Directions for this task:
Please look for the string "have" below and report every line in which it occurs.
━━━━━ Given data
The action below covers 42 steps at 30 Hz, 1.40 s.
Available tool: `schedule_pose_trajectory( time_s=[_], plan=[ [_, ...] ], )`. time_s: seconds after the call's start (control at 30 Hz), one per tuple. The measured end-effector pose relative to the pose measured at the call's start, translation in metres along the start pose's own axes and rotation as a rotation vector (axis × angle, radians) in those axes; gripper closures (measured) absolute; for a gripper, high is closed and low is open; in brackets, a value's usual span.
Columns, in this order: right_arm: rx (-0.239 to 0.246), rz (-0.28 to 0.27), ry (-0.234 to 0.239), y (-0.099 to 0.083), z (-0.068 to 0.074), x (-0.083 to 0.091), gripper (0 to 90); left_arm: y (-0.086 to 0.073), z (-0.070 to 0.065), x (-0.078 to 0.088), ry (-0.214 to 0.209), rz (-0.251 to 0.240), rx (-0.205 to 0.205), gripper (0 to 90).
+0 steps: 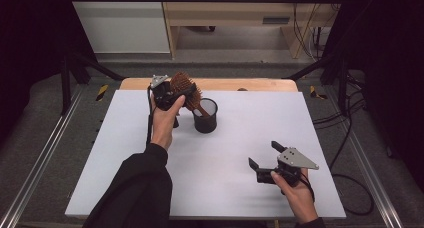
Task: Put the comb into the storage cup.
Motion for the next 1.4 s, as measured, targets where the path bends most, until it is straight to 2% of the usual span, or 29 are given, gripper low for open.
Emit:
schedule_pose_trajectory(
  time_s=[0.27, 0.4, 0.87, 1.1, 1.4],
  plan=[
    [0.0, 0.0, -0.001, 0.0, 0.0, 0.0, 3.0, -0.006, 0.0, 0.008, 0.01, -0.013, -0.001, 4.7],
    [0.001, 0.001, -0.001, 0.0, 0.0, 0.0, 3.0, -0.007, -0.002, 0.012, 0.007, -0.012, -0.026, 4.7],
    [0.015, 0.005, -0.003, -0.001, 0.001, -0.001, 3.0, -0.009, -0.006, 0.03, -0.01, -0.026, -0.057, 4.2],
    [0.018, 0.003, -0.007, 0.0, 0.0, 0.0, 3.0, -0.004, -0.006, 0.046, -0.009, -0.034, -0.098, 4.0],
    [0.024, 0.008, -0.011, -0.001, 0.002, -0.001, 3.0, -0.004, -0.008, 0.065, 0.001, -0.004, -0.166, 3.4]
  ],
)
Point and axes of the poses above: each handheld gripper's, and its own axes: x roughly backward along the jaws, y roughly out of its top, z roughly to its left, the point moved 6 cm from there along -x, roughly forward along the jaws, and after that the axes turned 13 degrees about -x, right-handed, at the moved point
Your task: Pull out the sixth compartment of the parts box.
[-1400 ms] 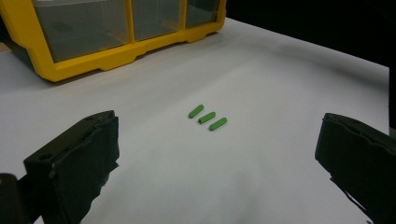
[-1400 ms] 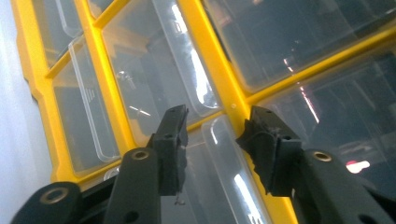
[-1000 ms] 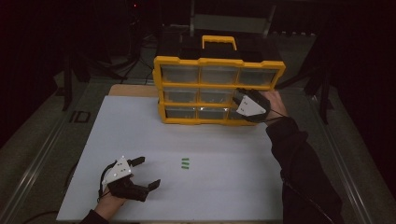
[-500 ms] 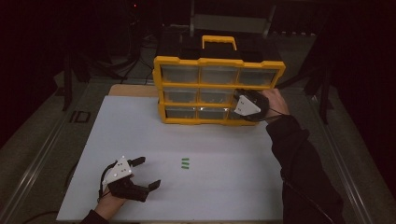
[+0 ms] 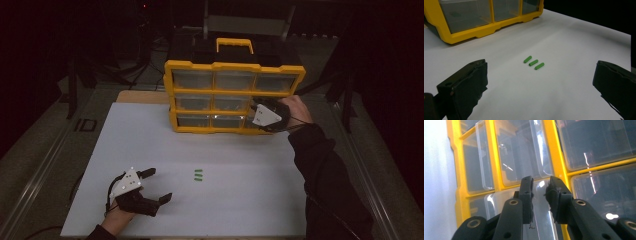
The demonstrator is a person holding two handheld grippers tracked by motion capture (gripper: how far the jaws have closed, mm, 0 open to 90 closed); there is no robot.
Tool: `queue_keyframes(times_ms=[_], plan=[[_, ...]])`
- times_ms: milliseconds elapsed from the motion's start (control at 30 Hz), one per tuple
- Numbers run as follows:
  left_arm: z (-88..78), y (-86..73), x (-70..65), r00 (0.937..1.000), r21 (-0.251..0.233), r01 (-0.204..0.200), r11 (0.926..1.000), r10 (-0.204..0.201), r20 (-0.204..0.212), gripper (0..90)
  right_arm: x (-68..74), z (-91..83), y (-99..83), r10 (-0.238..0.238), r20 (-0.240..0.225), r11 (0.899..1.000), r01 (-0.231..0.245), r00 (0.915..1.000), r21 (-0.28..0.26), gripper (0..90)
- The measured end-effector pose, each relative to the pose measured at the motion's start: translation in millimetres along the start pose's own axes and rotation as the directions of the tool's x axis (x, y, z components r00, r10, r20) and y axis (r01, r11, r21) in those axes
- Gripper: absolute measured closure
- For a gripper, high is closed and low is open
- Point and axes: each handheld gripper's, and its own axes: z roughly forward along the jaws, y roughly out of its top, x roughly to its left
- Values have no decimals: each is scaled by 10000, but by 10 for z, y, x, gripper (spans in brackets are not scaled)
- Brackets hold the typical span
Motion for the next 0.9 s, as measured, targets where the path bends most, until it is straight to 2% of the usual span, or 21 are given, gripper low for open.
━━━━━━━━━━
Answer:
The demonstrator is a person holding two handheld grippers tracked by motion capture (gripper: how far the jaws have closed, mm, 0 open to 90 closed); there is no robot.
- Values have no decimals: each is scaled by 10000, but by 10 for z, y, x, gripper (spans in brackets are not scaled)

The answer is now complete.